From the listing below, set down exactly the lines between the one holding "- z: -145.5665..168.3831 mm" and the one holding "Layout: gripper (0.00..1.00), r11", inclusive. No other line is wanted.

┄┄┄┄┄┄┄┄┄┄

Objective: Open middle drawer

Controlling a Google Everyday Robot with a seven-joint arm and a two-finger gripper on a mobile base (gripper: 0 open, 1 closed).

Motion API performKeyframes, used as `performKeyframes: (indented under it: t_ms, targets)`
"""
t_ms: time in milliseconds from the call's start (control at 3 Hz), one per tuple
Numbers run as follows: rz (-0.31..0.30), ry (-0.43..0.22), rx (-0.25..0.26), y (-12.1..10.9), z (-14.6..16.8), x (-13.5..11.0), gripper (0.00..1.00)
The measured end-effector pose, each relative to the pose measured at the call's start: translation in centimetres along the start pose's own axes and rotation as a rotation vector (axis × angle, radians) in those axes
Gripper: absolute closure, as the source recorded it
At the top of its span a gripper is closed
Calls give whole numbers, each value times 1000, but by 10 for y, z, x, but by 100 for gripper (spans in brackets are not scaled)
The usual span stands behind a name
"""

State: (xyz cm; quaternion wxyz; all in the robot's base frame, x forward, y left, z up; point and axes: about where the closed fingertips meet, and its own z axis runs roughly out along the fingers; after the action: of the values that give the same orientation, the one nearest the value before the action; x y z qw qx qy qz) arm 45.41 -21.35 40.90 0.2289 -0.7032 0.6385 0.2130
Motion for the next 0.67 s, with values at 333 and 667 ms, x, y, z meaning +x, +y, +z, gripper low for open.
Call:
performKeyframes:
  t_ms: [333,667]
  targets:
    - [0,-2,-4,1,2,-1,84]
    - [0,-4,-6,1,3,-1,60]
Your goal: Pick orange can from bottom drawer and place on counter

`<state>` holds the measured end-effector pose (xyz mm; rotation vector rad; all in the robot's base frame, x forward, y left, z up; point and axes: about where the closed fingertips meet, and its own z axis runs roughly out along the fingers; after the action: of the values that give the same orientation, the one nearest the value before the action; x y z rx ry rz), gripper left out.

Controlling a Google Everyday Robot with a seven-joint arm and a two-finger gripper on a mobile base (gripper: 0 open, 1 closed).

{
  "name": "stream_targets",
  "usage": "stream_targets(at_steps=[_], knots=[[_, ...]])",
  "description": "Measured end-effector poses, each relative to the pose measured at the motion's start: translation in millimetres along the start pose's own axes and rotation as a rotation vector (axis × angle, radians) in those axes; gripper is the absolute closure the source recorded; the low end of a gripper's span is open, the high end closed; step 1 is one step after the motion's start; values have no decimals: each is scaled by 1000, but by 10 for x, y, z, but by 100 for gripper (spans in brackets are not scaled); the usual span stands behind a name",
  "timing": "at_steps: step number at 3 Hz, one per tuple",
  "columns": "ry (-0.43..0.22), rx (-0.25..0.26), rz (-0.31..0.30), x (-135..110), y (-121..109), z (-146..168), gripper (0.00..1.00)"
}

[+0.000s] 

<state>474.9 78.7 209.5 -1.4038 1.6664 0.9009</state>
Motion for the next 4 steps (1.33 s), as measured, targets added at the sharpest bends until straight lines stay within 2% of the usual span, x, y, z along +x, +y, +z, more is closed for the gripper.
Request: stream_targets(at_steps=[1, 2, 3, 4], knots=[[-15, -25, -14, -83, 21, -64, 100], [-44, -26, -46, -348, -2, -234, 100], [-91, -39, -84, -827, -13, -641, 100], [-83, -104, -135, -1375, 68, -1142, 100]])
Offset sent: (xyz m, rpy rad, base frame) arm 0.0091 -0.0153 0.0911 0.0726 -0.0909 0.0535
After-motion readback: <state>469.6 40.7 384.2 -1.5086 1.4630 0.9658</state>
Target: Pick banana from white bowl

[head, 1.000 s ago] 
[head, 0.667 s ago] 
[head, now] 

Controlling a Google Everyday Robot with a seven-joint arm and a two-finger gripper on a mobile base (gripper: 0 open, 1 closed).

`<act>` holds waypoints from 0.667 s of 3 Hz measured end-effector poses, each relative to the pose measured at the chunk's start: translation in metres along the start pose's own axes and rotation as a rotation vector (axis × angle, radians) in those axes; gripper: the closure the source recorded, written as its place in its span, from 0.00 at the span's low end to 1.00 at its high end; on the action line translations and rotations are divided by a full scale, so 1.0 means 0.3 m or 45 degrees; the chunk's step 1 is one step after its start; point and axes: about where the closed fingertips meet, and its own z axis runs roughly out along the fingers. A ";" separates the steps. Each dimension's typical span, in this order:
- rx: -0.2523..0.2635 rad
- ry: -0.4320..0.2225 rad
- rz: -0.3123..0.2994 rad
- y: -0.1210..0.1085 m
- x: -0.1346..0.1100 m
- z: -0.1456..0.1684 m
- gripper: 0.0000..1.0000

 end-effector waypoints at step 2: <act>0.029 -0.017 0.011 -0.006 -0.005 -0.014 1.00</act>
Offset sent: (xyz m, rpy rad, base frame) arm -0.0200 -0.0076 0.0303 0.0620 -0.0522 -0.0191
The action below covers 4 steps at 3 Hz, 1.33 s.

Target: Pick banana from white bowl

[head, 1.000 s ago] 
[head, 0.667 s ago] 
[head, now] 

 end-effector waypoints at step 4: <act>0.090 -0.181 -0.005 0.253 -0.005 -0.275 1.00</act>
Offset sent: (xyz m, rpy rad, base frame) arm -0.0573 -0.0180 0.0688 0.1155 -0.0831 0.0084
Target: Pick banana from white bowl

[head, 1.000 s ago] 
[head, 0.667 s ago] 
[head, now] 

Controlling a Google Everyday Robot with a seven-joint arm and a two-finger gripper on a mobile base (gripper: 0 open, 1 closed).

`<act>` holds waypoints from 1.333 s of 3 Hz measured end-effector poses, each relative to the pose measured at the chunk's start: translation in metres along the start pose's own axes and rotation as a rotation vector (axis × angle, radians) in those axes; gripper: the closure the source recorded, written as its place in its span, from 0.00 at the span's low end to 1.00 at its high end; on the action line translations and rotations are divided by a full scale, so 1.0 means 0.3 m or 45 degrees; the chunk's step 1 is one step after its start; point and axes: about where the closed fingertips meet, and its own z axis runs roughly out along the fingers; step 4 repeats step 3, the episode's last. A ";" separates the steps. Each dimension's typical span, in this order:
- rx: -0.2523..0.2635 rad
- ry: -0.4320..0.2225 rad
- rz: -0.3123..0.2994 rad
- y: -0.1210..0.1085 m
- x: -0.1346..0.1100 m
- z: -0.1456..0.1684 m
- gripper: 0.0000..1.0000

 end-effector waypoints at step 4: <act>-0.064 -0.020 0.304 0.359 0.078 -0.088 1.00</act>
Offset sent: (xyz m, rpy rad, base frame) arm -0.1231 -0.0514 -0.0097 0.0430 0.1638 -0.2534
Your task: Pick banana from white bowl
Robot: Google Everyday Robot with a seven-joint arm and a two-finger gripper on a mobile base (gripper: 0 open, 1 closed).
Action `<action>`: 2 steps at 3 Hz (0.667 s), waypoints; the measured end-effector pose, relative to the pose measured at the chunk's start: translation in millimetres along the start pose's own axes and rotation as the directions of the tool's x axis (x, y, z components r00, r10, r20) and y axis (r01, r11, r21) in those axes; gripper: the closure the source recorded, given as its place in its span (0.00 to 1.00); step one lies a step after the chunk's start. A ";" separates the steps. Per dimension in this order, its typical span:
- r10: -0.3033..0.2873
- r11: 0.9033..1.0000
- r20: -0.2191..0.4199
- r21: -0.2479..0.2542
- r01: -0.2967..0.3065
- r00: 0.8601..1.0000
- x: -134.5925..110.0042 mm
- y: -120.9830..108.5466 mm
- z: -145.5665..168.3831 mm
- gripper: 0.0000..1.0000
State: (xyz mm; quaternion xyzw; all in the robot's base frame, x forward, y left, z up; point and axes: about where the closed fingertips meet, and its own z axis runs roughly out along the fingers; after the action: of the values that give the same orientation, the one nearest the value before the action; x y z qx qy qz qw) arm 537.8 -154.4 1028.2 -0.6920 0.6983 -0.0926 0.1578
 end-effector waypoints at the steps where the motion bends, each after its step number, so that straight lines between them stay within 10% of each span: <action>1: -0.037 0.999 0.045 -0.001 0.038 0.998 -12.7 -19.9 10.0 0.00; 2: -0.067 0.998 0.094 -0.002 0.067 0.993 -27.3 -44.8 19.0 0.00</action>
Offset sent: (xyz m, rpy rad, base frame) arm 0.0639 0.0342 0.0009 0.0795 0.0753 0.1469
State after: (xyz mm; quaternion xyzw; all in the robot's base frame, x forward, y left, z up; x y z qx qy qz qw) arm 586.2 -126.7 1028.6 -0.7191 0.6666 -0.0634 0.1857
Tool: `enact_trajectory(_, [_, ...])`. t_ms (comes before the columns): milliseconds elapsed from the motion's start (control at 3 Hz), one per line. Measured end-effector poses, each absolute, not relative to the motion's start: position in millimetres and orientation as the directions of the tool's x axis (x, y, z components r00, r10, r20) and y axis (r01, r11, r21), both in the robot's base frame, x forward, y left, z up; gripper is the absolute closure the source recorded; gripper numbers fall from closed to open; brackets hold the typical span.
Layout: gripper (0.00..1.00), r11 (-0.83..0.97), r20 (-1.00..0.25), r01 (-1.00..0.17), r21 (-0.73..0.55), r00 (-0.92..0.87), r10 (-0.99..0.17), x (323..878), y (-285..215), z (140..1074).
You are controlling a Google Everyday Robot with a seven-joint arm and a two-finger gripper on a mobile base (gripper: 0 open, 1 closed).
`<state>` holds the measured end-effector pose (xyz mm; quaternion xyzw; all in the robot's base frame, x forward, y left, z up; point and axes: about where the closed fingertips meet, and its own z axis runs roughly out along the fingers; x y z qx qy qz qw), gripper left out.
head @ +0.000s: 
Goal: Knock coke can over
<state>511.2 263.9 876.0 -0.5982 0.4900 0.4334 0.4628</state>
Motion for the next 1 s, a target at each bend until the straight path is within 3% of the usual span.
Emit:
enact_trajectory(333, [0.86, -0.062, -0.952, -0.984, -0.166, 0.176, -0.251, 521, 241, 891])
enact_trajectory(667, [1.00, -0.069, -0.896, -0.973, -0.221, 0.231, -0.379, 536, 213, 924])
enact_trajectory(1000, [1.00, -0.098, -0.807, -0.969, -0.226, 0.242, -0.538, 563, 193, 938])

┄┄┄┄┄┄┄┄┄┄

**Task output**
- z: -145.5665..168.3831 mm
- gripper: 0.0000..1.0000
State: (xyz mm; quaternion xyzw; all in the robot's base frame, x forward, y left, z up; point and axes: about where the closed fingertips meet, and its own z axis runs roughly out along the fingers; after the action: of the values that give the same orientation, the one nearest the value before the action; x y z qx qy qz qw) arm 537.8 -154.4 1028.2 -0.6920 0.6983 -0.0926 0.1578
 end-effector waypoints at the steps where the motion bends, each after its step number, so that straight lines between them stay within 10% of each span: <action>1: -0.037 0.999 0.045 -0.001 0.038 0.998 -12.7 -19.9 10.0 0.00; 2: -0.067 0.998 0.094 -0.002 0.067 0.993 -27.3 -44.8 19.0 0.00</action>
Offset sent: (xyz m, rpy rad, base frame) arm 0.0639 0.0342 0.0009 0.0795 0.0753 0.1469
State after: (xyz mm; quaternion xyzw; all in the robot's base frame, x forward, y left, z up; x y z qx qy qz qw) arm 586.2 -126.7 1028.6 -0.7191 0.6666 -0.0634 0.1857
Tool: `enact_trajectory(_, [_, ...])`. t_ms (comes before the columns): milliseconds elapsed from the motion's start (control at 3 Hz), one per line. Measured end-effector poses, each absolute, not relative to the motion's start: position in millimetres and orientation as the directions of the tool's x axis (x, y, z components r00, r10, r20) and y axis (r01, r11, r21), both in the robot's base frame, x forward, y left, z up; gripper is the absolute closure the source recorded; gripper numbers fall from closed to open; brackets hold the typical span.
Layout: gripper (0.00..1.00), r11 (-0.83..0.97), r20 (-1.00..0.25), r01 (-1.00..0.17), r21 (-0.73..0.55), r00 (-0.92..0.87), r10 (-0.99..0.17), x (323..878), y (-285..215), z (140..1074).

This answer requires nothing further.